WORK REQUEST: In the listing below, find each line with the string "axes" and return it.

DATA SECTION:
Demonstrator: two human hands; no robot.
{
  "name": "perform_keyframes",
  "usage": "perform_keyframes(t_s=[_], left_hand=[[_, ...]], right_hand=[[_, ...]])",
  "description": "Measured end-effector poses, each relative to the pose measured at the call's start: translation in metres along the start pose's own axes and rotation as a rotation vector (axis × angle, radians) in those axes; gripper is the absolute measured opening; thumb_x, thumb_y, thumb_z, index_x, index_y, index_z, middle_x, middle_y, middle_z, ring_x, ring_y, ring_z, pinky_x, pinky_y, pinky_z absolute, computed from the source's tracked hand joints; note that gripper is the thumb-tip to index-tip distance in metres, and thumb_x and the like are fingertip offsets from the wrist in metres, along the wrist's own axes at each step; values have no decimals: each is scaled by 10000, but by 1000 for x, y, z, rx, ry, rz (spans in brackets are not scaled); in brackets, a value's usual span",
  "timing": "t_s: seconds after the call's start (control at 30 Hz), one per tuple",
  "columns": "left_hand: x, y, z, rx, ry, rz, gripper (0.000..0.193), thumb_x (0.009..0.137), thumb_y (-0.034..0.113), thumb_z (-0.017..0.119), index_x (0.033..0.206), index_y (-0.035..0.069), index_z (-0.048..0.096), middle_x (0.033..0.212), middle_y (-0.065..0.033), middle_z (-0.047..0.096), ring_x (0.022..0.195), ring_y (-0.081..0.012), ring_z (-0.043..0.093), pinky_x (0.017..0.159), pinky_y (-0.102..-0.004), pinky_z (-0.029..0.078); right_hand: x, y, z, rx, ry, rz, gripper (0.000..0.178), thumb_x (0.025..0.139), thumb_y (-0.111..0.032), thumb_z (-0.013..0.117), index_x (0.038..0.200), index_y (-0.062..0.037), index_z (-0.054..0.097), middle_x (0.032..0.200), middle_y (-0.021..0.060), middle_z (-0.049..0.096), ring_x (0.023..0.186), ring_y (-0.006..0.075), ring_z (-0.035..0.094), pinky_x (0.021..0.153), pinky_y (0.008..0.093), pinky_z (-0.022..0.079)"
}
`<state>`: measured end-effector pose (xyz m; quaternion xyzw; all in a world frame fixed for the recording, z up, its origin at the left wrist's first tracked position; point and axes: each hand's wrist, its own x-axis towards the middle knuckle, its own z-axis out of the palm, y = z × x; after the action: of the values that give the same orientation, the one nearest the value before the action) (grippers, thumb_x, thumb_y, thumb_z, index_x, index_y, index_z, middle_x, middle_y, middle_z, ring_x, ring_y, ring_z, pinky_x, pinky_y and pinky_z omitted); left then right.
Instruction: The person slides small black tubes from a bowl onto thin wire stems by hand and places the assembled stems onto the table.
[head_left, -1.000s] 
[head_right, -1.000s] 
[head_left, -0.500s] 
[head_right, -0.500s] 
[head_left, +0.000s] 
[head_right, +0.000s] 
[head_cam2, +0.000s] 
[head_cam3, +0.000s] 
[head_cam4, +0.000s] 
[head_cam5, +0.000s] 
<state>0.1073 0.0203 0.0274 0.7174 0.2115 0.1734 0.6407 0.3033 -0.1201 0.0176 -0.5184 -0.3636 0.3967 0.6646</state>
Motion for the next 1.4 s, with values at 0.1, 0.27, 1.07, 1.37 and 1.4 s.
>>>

ANSWER AREA:
  "description": "Measured end-effector poses, each relative to the pose measured at the call's start: translation in metres along the start pose's own axes and rotation as a rotation vector (axis × angle, radians) in those axes; gripper is the absolute measured opening; thumb_x, thumb_y, thumb_z, index_x, index_y, index_z, middle_x, middle_y, middle_z, ring_x, ring_y, ring_z, pinky_x, pinky_y, pinky_z absolute, computed from the source's tracked hand joints; note that gripper is the thumb-tip to index-tip distance in metres, and thumb_x and the like are fingertip offsets from the wrist in metres, along the wrist's own axes at each step; values have no decimals: each is scaled by 10000, but by 1000 for x, y, z, rx, ry, rz (spans in brackets are not scaled); in brackets, a value's usual span",
`<state>`: measured end-effector pose (xyz m; quaternion xyzw; all in a world frame fixed for the recording, z up, its origin at the left wrist's first tracked position; point and axes: each hand's wrist, its own x-axis towards the middle knuckle, its own z-axis out of the palm, y = z × x; after the action: of the values that give the same orientation, the one nearest the value before the action) (grippers, thumb_x, thumb_y, thumb_z, index_x, index_y, index_z, middle_x, middle_y, middle_z, ring_x, ring_y, ring_z, pinky_x, pinky_y and pinky_z omitted); left then right.

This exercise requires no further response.